(ANSA) – TRIESTE, 7 OTT – “I ‘foil’ sono una parte della vela, ma chiunque vada per mare è parte di una famiglia e dobbiamo goderci l’ambiente marino, rispettandolo”. Questo il messaggio di Santiago Raúl Lange, lanciato durante la lectio magistralis che ha tenuto nella Società triestina della vela in occasione di Barcolana 51.

Lange, dopo aver sconfitto un tumore al polmone nel 2015, ha conquistato l’oro ai Giochi di Rio l’anno successivo con il Nacra 17. “Praticare questo sport – ha aggiunto – è già di per sé una fortuna. Ora, grazie ai ‘foil’, abbiamo la possibilità di provare l’emozione di volare sopra l’acqua con una sensazione bellissima e importante”.
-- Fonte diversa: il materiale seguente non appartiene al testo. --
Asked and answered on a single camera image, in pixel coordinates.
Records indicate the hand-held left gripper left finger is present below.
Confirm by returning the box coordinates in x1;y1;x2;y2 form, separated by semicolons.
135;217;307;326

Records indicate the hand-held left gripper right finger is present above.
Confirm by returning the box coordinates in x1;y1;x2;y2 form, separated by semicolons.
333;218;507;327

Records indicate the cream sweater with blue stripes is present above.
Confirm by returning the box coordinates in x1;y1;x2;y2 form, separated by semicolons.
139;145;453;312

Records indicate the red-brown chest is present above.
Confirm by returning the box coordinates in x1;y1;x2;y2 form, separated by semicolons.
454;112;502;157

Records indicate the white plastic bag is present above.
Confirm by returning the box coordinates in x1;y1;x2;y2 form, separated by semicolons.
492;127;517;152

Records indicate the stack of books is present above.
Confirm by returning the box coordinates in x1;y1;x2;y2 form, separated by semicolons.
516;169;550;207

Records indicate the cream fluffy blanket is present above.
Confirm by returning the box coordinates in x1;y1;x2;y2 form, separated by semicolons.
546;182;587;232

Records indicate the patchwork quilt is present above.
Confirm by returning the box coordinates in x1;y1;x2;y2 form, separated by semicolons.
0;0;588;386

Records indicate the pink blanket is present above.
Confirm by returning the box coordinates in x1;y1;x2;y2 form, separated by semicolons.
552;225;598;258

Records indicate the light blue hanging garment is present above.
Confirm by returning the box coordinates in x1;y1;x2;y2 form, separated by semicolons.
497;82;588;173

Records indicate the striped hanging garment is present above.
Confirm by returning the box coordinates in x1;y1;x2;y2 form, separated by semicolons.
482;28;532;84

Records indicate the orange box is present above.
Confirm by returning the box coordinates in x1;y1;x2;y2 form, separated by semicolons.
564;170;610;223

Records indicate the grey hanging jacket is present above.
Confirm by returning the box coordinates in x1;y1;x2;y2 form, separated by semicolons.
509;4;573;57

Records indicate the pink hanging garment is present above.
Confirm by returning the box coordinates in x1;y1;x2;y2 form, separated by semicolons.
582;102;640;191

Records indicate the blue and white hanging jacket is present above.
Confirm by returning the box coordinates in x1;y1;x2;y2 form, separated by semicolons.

Lange, parlando del proprio futuro, ha confermato che il suo focus è “sui giochi, perché per me rappresentano la vera essenza dello sport”. “Non ci sarò in Barcolana – ha annunciato – però, mi piacerebbe tanto provare questa esperienza. Penso anche che, chi va per mare, deve avere il coraggio di provare e sperimentare nuove frontiere rispettando e proteggendo l’ambiente marino”.